Insurance can be best defined as your safety key against any future losses by making some periodic payment to an agency. Basic insurance concepts are aimed to create a fund pool by bringing together a particular section of people that are exposed to same kind of risks. The fund pool is created by contributing monthly premium to a firm or treasurer known as the insurance company. If any member of the group incurs any losses he is compensated using the amount from the same resource pool. So it's not a kind of cheating or online trading, it's a checked and reliable system of guaranties.

The insurance umbrella covers following options: auto, home, health, disability, causality, life, property, liability, credit, vehicle finance and closed community insurance. Today the most popular kinds of insurance are life insurance, property insurance, health insurance.
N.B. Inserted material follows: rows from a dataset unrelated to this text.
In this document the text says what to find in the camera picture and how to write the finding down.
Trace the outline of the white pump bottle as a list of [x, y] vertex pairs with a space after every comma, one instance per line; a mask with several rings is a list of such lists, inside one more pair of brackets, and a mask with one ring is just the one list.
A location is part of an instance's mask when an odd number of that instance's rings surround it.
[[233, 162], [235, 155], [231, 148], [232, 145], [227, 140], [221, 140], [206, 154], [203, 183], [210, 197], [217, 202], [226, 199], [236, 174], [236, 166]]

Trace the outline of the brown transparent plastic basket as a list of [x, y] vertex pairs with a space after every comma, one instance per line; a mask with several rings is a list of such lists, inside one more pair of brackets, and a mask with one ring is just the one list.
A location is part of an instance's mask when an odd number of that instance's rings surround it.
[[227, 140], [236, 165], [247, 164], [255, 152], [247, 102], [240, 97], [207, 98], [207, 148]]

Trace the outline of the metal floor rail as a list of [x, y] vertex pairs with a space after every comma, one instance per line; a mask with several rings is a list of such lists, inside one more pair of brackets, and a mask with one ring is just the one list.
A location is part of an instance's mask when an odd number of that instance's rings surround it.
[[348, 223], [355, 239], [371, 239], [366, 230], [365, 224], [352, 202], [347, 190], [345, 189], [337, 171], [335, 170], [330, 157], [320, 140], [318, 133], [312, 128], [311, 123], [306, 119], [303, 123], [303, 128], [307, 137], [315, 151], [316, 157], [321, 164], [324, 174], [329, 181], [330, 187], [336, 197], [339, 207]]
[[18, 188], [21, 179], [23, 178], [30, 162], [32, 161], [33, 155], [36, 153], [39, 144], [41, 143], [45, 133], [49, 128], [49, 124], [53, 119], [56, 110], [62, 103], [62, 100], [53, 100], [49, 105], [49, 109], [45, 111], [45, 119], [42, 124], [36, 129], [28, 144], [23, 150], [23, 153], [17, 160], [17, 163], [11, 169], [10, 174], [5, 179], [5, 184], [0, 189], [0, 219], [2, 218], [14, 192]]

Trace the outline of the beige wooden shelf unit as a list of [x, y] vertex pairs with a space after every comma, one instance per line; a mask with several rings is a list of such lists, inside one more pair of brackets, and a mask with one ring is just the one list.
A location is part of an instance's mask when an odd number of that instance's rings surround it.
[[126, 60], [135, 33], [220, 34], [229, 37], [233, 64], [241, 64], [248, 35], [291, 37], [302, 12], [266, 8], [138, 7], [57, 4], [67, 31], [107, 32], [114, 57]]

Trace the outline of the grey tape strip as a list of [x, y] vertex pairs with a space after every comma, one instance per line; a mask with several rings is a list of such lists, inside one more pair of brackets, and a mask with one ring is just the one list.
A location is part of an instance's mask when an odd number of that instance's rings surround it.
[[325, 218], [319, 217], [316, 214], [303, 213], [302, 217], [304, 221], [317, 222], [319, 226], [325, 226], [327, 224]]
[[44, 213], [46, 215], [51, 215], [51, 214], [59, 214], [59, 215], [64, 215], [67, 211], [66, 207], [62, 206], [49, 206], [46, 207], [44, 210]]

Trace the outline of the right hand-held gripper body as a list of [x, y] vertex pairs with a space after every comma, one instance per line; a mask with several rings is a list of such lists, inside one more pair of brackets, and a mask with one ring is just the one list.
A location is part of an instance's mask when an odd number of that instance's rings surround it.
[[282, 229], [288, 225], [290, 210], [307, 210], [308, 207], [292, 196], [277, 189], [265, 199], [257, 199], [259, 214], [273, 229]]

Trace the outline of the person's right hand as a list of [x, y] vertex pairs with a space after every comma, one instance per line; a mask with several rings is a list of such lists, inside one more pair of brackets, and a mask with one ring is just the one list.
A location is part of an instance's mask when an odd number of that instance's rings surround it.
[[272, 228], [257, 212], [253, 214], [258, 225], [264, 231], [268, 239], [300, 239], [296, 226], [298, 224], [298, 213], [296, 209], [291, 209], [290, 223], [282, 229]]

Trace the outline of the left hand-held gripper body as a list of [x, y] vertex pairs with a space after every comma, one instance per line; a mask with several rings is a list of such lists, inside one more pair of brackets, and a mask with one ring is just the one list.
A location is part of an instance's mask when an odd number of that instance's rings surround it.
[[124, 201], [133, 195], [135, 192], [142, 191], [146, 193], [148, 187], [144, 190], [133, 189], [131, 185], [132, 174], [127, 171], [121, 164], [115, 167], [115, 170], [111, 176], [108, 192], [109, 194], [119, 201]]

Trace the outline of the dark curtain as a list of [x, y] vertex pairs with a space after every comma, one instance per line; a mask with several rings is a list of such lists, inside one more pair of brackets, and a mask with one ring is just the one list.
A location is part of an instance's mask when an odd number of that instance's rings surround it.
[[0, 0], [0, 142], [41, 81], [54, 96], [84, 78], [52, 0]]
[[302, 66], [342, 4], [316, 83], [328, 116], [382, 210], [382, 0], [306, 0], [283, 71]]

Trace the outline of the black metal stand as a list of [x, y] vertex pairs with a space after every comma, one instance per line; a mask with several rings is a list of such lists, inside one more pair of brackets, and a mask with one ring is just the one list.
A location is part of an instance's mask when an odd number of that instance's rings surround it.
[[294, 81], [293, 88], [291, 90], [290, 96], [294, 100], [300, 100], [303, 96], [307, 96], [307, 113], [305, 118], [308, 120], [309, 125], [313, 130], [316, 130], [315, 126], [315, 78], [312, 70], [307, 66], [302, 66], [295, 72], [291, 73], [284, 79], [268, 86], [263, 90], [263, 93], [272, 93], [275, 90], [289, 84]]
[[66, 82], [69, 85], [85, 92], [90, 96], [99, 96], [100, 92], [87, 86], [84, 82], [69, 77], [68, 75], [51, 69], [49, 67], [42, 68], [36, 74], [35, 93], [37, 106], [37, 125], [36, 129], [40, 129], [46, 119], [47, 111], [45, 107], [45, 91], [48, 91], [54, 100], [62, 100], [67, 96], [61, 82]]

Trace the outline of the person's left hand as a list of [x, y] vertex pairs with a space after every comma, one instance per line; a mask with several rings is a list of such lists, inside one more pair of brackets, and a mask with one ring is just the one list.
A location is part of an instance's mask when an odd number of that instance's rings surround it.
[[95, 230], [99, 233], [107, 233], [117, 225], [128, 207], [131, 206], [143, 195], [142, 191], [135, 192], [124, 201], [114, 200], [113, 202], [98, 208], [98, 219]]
There are two important things you should pay attention to while choosing an insurance quote. The first is definite loss & accidental loss. These two terms are used while drafting the policy letter, where definite loss refers to a condition, wherein you can predict the time, place and cause of loss like in case of old age deaths, in accidental loss the loss is triggered by the conditions that are beyond the control of the insured.  In order to play safe and to mitigate their own losses, insurers always provides strict clauses in the policy document stating their inability to provided limited help to the insured in case the behavior of the policy owner magnifies risks of liability or losses. This concept is known as moral hazard.

The value of loss plays a big role in justifying the premium amount being asked for. It is to be kept in mind that insurance policy should hold value to the buyer. In case of huge events which are at high risks,such as may occur in case of a travel insurance need, a large premium may be demanded by the insurer which may drive away the potential client. Also Financial Accounting Standard Board in US advises insurers against high premium as they are also at higher risks of potentially great losses.